Nigel Kitching: Most of my favourite artists are dead. As I say I got to work with my favourite UK artist – Mick McMahon. That was a real treat. I’d like to write a Decap Attack script for Frank Miller. That would be really interesting. But also kind of unrealistic.

Richard Elson: I’ve been extremely lucky to have worked with a lot of very talented writers over the years. Every time I work with Dan Abnett is a treat for me. He always writes in a way that makes my job fun. I’d like to work with Dan Slott again. Nigel and Lew were both great collaborators and any chance to work with them is great. I would like to do a Superman, New Gods, or Doctor Strange, story written by Grant Morrison, I always enjoy the insanity of his work. To be totally honest, the thing that I’d most like to do is to draw some of my own stories after so many years drawing those of other people. I have built up a large catalogue of characters and story ideas while working on other people’s scripts and have a strong desire to get those out in future.
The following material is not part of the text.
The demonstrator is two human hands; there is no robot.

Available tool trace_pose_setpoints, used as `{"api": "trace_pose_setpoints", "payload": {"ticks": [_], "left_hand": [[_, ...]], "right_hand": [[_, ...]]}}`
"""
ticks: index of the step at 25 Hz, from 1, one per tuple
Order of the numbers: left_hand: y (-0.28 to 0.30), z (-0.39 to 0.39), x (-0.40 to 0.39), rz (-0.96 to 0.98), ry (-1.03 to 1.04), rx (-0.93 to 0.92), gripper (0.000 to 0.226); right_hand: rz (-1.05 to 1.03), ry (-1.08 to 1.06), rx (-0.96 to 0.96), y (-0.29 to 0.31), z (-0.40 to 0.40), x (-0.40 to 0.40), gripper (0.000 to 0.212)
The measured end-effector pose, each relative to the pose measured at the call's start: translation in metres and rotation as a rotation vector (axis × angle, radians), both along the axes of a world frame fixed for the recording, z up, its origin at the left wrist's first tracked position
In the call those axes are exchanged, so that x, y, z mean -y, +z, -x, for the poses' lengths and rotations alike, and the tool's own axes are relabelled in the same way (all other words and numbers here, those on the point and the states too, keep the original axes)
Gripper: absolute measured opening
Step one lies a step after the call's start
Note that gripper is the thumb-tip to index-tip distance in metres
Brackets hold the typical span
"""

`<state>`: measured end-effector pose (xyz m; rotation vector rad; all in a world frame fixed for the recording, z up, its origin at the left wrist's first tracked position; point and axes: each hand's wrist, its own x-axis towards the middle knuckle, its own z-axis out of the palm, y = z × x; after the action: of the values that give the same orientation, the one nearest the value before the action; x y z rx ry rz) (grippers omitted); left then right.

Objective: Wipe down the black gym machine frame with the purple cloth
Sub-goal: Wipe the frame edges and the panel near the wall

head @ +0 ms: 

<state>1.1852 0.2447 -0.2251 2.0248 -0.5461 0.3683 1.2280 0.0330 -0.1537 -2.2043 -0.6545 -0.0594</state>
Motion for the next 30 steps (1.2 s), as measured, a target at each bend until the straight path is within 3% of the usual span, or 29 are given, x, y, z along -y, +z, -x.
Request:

Ferran Rodriguez: At the time I didn’t have enough experience to know if the writers were good or not, anyhow Nigel was great.

Q: If the Sega Superstars strips had continued, is there a Sega property you would have liked to draw/adapt?

Nigel Kitching: I’m afraid I know nothing of Sega Superstars. I’m a bit out of touch with Sega games, well games in general really.

Richard Elson: I think I could have had some fun working on Altered Beast or Panzer Dragoon. Regarding non Sega properties from that era—I really enjoyed the Konami games Castlevania and Super Probotector and would have liked to get the chance to adapt those. From Capcom, SFII and Resident Evil were very popular in my house. Oh yeah, speaking of Resi, how about The House of the Dead? I’m not sure that would fit well into STC. 😊

Ferran Rodriguez: Any one of them would have been really welcomed.

Q: If you were invited to participate in IDW now, would you be interested?

Nigel Kitching: That might be fun.

Richard Elson: I’m not sure that the type of work that we were doing on STC in the 90s would sit well with the IDW audience. Maybe they’d want a more contemporary look. I wouldn’t mind doing a cover.

Ferran Rodriguez: Having the chance of drawing Sonic stories properly would be a dream. The character opened the door to drawing comics for me. After 30 years, I have learned a little, well that's what people say, going back to Sonic, apart from being funny, would be a way of returning to the character something he gave me.